→ **What the exercise asks**
For each line below that holds "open", return the line as it stands.

→ **Records drawn from a dataset**

★ ★ ★ ★

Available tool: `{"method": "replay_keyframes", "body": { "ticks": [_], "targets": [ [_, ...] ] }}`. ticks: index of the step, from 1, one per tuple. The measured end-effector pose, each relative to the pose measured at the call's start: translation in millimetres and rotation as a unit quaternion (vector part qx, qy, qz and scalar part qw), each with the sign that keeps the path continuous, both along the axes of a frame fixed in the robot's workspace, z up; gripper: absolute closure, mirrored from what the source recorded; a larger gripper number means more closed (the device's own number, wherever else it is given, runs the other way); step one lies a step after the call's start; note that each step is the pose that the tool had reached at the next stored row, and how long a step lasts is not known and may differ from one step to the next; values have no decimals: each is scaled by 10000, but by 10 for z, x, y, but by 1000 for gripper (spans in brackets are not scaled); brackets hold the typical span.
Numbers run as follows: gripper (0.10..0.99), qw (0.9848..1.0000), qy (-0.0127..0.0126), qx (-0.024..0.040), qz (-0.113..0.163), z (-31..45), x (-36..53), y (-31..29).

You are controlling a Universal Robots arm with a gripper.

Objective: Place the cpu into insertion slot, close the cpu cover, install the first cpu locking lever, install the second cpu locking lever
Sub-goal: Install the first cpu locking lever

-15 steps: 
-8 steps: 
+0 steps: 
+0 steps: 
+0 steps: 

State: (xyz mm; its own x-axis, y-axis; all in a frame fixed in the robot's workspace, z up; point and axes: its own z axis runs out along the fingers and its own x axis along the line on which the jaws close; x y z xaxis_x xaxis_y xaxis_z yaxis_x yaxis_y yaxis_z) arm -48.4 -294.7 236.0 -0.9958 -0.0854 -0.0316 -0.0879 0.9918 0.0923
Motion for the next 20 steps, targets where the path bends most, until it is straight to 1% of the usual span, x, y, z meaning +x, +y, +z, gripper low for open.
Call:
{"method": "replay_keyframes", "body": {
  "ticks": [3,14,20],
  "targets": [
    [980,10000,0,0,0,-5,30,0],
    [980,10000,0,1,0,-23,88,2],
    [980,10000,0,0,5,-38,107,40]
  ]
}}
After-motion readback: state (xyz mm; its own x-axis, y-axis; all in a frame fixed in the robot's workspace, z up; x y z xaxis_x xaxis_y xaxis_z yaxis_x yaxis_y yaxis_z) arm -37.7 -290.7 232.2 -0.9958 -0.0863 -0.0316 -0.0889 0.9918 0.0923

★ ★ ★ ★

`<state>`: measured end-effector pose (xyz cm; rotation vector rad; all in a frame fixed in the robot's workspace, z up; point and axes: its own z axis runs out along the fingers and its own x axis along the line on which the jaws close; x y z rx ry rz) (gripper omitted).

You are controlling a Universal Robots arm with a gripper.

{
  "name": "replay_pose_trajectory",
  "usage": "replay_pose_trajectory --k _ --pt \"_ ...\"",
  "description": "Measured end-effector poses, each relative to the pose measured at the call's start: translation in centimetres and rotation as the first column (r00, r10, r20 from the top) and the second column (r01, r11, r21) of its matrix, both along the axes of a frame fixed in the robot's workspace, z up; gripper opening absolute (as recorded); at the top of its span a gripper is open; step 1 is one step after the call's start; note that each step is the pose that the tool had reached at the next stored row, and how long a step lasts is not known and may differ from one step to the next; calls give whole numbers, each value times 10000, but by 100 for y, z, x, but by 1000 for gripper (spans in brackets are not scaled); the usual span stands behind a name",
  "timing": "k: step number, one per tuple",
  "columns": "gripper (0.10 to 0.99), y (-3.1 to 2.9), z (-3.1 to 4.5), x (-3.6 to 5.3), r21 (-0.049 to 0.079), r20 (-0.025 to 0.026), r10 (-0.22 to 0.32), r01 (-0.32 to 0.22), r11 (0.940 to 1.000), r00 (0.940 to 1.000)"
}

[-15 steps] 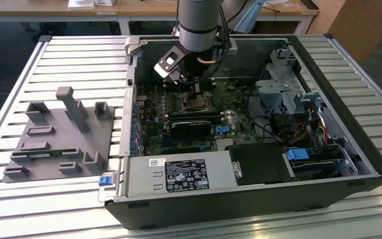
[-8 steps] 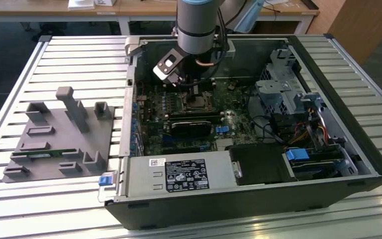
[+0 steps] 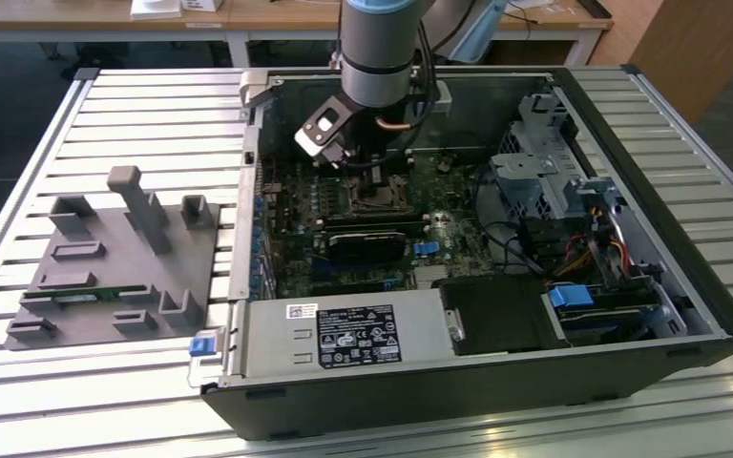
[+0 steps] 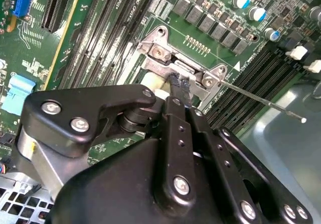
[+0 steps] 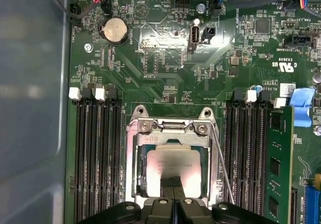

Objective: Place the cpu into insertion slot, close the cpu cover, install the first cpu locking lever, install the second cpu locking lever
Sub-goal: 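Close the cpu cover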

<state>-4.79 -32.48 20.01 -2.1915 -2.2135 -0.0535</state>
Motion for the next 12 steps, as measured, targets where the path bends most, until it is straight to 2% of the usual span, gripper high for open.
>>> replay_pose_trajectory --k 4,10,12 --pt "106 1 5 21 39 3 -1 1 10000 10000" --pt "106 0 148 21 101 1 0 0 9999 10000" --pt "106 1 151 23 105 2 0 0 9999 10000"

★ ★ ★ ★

→ **Exercise output**
Motion for the next 20 steps, targets where the path bends most, until it is straight to 1% of the usual span, x, y, z meaning +x, +y, +z, gripper low for open.
  "description": "Measured end-effector poses, each relative to the pose measured at the call's start: translation in centimetres and rotation as the first column (r00, r10, r20 from the top) and the second column (r01, r11, r21) of its matrix, both along the axes of a frame fixed in the robot's workspace, z up; gripper opening absolute (as recorded); at the top of its span a gripper is open; step 1 is one step after the call's start; note that each step is the pose that the tool had reached at the next stored row, and how long a step lasts is not known and may differ from one step to the next; calls give whole numbers, each value times 10000, but by 100 for y, z, x, but by 1000 for gripper (spans in brackets are not scaled); the usual span stands behind a name",
Motion for the next 12 steps, as measured, targets where the path bends most, until it is straight to 2% of the usual span, gripper high for open.

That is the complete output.